Katz hopscotched along a strip of hotels near Mitchell International
Airport, staying at one for three or four days, then moving to the
next, usually less than a few hundred yards away.

"You know what he did? He sat in his hotel room every single day,"
Fischer says. "The only time he got out of the hotel room was maybe
to go have dinner."

Fischer says Katz sometimes called her answering machine late at
night, pleading with her to join him. During their conversations, he
sometimes spoke candidly about his family, his company, and his
childhood, Fischer says.

He said that his separation from his mother and sister was
difficult, and that he continued to send Hildegard flowers and
e-mails, even though they hadn't talked since he fired her from the

Through it all, Katz drank heavily.

Fischer says he drank at least a liter of Rumple minze and two
bottles of Bacardi rum a day.

"He would drink until he'd puke. We'd have to see this. I never was
with an alcoholic where you'd have to see it. After a while it was
starting to make us sick," Fischer says. "We'd say Phil, you know,
this is sickening. You're killing yourself, and we're watching you
do it."

Hildegard Katz says her son underwent treatment for alcohol abuse.
"We all tried to help. As with almost any alcoholic, the more you
tell them to get some help, they begin to isolate themselves because
they don't want to hear it," Hildegard says.

"I guess we really thought he turned the corner after he went
through rehab."

But he had not turned the corner.

Fischer says she realized Katz was near the end when she visited him
at a south side hotel a few weeks before his death. Clad in nothing
but underwear, he was suffering from uncontrollable hiccups and
burdened by a horribly swollen stomach.

"He took some Valium so he could sleep. That was the only time he
could sleep," she says. "Then he would have the alcohol shakes. I'd
try to play computer games with him, but he'd run to the bathroom
all the time."

"He was so bad to the point where he would start (urinating) in his
pants involuntarily. His liver was just going. He was puking up
blood," she says.

After helping Katz change his pants, Fischer left Katz's hotel room.

She never saw him again.

Katz had been dead for two days before his body was found. PKWare
employees learned of his death almost a week later.

In the days that followed, the company was flooded with hundreds of
e-mails offering condolences from software junkies around the world.
Most had never met Katz but were aware of what he had done. Stories
of his death were printed in such far-flung media as the London
Times, the New York Times and abcnews.com.
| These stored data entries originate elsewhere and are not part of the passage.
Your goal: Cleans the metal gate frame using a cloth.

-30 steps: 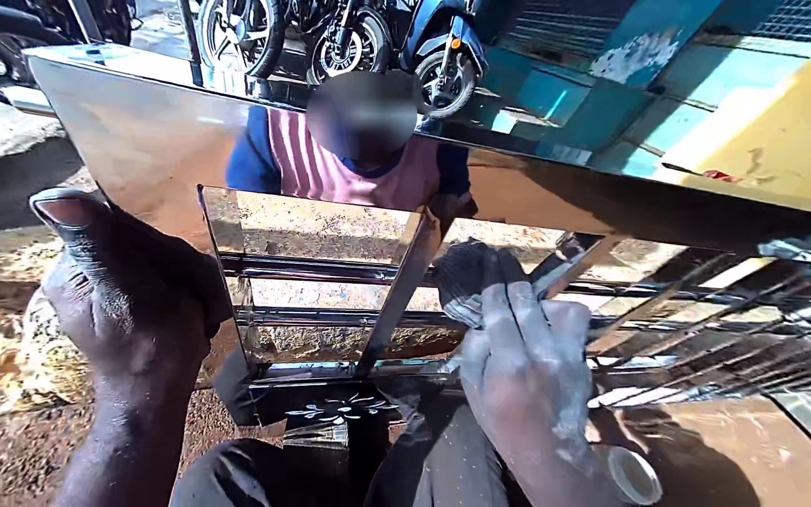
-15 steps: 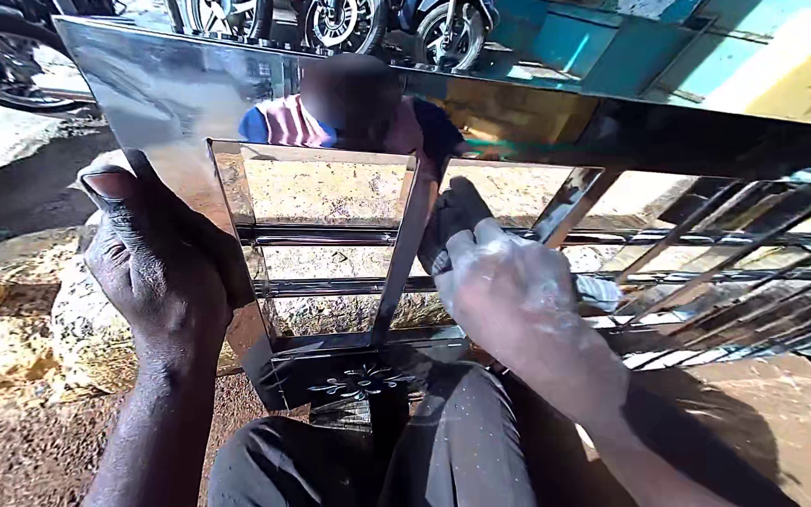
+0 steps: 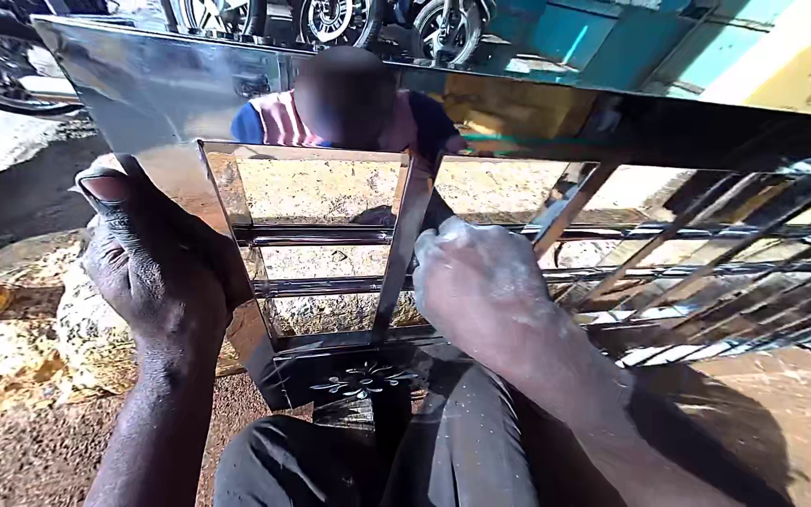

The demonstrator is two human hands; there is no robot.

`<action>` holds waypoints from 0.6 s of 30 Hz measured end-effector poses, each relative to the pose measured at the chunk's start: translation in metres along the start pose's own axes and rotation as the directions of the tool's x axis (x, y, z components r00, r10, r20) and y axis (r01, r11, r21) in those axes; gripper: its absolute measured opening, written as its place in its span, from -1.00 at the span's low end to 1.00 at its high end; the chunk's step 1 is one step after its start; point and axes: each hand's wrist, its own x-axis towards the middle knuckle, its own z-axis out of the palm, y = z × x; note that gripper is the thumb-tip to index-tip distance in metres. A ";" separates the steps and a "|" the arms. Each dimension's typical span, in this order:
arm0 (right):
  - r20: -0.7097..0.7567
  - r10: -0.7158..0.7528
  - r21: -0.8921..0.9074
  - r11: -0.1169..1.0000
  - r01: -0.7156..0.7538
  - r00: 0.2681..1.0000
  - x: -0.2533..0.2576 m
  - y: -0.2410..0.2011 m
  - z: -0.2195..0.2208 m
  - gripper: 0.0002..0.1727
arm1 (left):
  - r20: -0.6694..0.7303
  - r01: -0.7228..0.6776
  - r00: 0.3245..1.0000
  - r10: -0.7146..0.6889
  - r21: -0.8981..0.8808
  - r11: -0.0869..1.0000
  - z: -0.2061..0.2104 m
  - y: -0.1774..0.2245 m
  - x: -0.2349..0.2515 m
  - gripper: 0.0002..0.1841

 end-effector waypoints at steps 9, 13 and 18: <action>-0.307 -0.335 0.036 0.931 0.362 0.891 -0.005 0.075 0.016 -0.68 | 0.016 -0.091 0.996 0.091 -0.004 0.996 -0.004 0.003 -0.004 -0.55; -0.159 -0.250 0.365 0.884 0.292 0.955 0.010 0.043 0.003 -0.76 | -0.002 -0.106 0.994 0.107 0.067 0.992 -0.005 0.002 -0.003 -0.55; -0.415 -0.332 0.108 0.907 0.408 0.847 -0.034 0.073 0.061 -0.60 | -0.006 -0.099 0.995 0.100 0.071 0.993 -0.002 -0.003 0.000 -0.54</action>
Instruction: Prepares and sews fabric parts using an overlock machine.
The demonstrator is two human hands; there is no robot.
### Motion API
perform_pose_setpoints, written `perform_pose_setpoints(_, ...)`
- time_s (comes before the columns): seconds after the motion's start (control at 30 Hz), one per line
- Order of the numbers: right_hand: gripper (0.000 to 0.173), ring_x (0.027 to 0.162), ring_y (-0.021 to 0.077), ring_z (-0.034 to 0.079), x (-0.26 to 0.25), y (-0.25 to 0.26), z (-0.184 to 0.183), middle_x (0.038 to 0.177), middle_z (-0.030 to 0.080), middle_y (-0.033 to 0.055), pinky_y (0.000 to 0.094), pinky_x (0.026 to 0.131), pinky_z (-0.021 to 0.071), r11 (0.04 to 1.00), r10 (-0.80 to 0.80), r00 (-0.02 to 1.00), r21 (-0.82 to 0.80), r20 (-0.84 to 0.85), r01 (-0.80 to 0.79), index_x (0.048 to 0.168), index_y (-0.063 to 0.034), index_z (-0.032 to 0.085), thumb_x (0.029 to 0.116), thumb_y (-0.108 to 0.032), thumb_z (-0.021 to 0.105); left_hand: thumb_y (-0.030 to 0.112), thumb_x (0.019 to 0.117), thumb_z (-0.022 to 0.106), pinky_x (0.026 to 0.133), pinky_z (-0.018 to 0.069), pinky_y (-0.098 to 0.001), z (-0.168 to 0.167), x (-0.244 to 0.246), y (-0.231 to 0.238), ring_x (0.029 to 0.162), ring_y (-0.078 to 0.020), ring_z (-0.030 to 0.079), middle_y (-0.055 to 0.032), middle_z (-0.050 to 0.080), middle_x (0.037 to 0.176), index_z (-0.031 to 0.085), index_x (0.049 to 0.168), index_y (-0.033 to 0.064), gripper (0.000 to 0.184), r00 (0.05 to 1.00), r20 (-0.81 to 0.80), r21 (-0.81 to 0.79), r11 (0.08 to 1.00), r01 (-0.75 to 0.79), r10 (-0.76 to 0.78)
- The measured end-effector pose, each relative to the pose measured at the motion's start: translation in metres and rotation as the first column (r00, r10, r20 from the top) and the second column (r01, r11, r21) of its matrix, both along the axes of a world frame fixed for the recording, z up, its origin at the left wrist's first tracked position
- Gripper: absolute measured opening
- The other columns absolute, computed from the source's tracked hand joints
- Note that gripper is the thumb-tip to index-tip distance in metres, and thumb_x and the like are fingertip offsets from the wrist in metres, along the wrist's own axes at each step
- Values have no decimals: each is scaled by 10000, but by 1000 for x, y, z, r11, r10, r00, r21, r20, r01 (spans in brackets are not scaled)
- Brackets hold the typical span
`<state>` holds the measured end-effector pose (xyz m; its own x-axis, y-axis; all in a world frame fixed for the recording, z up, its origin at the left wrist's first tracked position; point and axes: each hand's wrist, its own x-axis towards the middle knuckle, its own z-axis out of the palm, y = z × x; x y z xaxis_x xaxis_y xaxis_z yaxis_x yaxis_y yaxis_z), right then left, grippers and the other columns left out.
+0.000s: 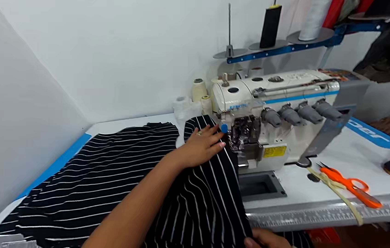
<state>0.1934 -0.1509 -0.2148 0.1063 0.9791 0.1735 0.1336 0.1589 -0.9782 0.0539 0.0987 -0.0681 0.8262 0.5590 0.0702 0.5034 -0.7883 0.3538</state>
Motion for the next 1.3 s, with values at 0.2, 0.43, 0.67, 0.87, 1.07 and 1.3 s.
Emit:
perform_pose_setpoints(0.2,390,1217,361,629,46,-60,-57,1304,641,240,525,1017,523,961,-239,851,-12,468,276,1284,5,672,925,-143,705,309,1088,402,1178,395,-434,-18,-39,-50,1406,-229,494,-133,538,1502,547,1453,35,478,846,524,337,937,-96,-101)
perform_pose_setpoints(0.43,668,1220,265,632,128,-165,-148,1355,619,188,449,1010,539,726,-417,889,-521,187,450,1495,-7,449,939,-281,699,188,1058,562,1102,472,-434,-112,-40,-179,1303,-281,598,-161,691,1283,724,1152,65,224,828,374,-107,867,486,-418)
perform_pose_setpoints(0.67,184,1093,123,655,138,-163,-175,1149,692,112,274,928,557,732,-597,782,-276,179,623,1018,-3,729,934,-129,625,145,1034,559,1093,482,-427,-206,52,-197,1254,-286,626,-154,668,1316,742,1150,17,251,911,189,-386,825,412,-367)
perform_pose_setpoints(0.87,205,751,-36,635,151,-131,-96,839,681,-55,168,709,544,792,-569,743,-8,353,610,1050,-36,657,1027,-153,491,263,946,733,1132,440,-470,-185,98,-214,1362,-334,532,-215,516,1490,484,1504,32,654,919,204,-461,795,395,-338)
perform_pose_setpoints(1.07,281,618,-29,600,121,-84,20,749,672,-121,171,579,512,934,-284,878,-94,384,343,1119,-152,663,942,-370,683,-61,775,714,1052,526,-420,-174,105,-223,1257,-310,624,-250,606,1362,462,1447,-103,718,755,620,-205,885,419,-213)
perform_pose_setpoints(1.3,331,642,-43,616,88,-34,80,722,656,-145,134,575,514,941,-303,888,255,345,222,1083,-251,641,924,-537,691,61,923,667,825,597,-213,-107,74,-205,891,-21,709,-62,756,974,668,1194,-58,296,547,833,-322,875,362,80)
But the sadness was deepest for those who had suffered the longest
as Phil Katz's life came unglued. Hildegard had to make the sad trip
to identify the son she hadn't seen in five years.

Later, she reflected on the loss.

"I get the e-mails people are sending, and it is amazing how many
people say that even though they never met him or talked to him they
are ever grateful for what he did. One man said he saved my butt
many times. Phil was concerned with helping people.

"It is a tragic waste of such a very vital person, and of his energy
and abilities."

Appeared in the Milwaukee Journal Sentinel on May 21, 2000.